---- ENTRIES PROVIDED

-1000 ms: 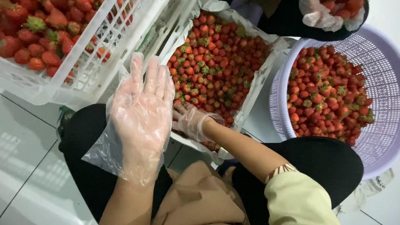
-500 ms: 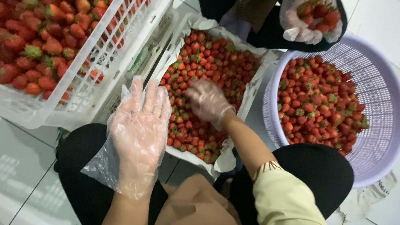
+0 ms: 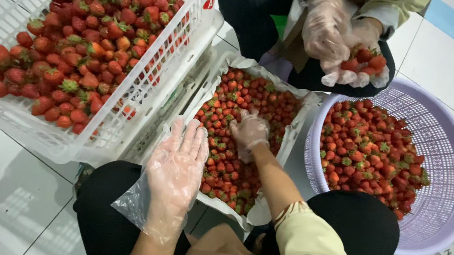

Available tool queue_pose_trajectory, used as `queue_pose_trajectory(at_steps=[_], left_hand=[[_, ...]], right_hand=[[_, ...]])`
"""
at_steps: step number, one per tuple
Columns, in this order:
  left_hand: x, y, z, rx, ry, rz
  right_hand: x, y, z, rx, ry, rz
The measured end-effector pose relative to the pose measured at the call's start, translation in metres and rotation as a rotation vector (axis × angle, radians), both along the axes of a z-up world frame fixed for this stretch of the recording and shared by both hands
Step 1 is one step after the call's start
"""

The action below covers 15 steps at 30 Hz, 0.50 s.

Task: The person sits on the floor and sorts strawberries by hand, removing green caps and placing selected berries into a purple basket. The person wears disposable gloves and handles strawberries from a white crate, inspecting each one before transfer.

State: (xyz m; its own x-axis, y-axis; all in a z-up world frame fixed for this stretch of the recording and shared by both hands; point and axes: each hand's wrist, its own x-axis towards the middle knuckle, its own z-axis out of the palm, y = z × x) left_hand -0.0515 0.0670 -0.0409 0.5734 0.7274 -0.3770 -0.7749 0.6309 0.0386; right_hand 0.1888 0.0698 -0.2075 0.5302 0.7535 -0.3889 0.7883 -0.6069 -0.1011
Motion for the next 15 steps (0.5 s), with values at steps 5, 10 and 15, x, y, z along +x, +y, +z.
queue_pose_trajectory(at_steps=[5, 10, 15], left_hand=[[0.001, 0.000, -0.002, 0.009, 0.028, 0.012], [0.000, -0.001, -0.001, -0.015, 0.026, 0.000], [-0.001, 0.001, 0.005, -0.001, 0.010, 0.013]], right_hand=[[0.004, 0.008, 0.018, -0.036, 0.018, 0.058], [-0.011, -0.004, 0.020, 0.011, -0.057, 0.091], [-0.002, -0.008, 0.039, 0.000, -0.005, 0.249]])
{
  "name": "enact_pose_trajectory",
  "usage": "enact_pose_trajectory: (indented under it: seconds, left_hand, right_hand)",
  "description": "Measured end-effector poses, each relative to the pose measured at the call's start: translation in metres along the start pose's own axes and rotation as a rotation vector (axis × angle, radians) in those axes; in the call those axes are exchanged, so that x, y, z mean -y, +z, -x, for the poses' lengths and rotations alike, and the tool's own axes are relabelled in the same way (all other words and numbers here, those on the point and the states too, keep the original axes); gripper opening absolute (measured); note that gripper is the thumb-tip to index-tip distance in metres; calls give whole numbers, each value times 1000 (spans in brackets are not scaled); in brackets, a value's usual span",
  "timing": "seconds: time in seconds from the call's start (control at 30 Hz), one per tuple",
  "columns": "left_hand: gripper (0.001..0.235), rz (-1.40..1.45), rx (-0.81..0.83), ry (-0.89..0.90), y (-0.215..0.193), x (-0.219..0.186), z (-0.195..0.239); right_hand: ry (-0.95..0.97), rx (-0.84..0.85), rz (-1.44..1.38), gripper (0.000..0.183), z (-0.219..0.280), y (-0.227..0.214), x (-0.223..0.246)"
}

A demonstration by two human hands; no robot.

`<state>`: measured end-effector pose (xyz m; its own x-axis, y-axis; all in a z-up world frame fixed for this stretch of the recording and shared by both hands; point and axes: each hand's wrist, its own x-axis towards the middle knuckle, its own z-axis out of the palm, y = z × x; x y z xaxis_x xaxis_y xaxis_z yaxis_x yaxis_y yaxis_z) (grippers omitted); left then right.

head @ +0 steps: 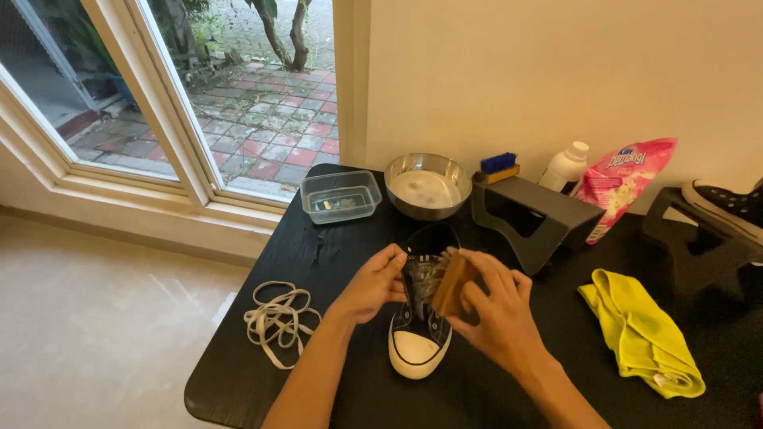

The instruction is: The person scrubs a black canvas sneaker with a wooden-handled brush. They repeatedly dip the brush into a small container of water and continue scrubbing the shoe's upper and toe cap. The person also handles the shoe's laces, which are removed and placed on the table.

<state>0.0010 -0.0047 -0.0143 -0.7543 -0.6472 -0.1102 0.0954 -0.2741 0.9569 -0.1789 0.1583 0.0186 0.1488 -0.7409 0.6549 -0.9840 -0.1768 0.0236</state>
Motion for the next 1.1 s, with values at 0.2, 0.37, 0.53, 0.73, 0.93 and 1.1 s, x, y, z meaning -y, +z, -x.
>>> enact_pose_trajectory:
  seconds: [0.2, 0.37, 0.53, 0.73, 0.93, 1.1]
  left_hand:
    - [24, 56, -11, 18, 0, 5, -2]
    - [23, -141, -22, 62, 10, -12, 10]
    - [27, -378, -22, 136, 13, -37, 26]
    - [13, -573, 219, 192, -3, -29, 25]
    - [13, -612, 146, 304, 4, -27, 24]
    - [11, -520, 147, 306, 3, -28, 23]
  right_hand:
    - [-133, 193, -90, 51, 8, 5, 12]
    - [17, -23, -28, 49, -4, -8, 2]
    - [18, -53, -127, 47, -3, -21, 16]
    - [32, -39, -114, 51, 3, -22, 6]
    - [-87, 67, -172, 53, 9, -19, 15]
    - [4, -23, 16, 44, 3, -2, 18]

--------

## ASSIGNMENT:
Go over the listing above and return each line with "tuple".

## ANSWER SECTION:
at_steps: step number, one per tuple
  "timing": "seconds: time in seconds from the call's start (control at 30 Hz), one per tuple",

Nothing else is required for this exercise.